Stromanthe sanguinea 'Triostar' is part of the prayer plant family, which means it moves — folding its leaves upward at night and opening them again in the morning. Given that the undersides are a vivid pink-to-magenta, this movement creates a color shift that's genuinely dramatic in a well-lit space. The care is more considered than a Pothos, but the reward is proportionally greater.

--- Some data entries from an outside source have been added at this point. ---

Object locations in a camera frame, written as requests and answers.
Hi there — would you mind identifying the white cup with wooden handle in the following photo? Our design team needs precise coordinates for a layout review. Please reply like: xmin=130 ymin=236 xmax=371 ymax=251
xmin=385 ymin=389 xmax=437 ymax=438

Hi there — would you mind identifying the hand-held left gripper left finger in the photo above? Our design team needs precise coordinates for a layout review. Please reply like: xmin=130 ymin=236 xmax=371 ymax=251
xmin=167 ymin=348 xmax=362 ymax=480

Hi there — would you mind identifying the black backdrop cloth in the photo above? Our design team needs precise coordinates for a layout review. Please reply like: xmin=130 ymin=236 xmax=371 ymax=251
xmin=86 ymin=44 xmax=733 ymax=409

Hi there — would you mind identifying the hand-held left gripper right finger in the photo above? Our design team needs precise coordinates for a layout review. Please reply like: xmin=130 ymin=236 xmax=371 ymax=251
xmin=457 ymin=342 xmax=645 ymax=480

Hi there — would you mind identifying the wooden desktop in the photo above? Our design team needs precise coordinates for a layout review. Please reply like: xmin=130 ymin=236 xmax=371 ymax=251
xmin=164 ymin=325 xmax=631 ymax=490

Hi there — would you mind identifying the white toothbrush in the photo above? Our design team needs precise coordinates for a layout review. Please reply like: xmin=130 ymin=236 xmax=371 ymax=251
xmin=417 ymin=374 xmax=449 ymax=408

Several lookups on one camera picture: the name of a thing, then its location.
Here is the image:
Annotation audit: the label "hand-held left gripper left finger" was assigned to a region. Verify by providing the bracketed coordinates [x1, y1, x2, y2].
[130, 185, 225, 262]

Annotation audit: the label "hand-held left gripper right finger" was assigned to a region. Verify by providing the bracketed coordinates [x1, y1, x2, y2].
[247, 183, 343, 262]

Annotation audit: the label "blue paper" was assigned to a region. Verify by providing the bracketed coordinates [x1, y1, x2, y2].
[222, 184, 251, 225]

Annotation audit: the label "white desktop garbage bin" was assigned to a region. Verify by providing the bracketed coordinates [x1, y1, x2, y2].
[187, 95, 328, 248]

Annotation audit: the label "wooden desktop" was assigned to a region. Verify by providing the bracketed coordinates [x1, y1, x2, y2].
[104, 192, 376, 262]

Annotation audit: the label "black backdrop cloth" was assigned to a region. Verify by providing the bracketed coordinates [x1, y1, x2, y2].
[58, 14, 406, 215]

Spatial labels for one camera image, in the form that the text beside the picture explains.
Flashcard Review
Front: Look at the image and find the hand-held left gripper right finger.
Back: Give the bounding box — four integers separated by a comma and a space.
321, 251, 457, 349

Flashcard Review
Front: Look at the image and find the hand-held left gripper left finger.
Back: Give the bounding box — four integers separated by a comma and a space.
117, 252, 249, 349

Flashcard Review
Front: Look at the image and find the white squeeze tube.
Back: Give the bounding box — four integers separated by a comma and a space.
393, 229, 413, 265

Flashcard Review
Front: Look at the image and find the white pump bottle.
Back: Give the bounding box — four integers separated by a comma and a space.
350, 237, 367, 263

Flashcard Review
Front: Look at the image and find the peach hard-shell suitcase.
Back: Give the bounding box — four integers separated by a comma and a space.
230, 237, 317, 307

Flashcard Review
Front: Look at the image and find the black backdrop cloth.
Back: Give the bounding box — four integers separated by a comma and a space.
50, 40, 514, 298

This is a plant for people who want something genuinely extraordinary.
Why You'll Love It
The Triostar is one of the most colorful foliage plants available for indoor growing — and it achieves that color with zero flowers, purely through leaf variegation. The combination of four tones in a single leaf, plus the daily movement and the color shift between top and underside, makes it one of the most visually dynamic plants you can keep. In a bright spot with good humidity, it becomes genuinely spectacular.
Care at a Glance
- Light: Bright indirect light preferred. More light = more vivid variegation and pink tones
- Water: Keep soil consistently moist. Allow the surface to dry slightly between waterings
- Humidity: Loves high humidity. A humidifier, pebble tray, or bathroom placement significantly improves performance
- Temperature: Prefers 65 to 80 degrees F. Sensitive to cold drafts and sudden temperature changes
- Growth: Moderate. Can reach 2 to 3 feet tall in good conditions
- Skill level: Intermediate. Rewards consistency and punishes neglect
- Pet safety: Non-toxic to pets and humans
Good to Know
Brown leaf edges are the Triostar's primary complaint, and they're almost always caused by low humidity or inconsistent watering. Filtered water helps significantly — tap water with fluoride or chlorine can cause tip burn over time. In low humidity environments, the plant will decline gradually; improving humidity reverses this within a few weeks. The more you give this plant, the more it gives back.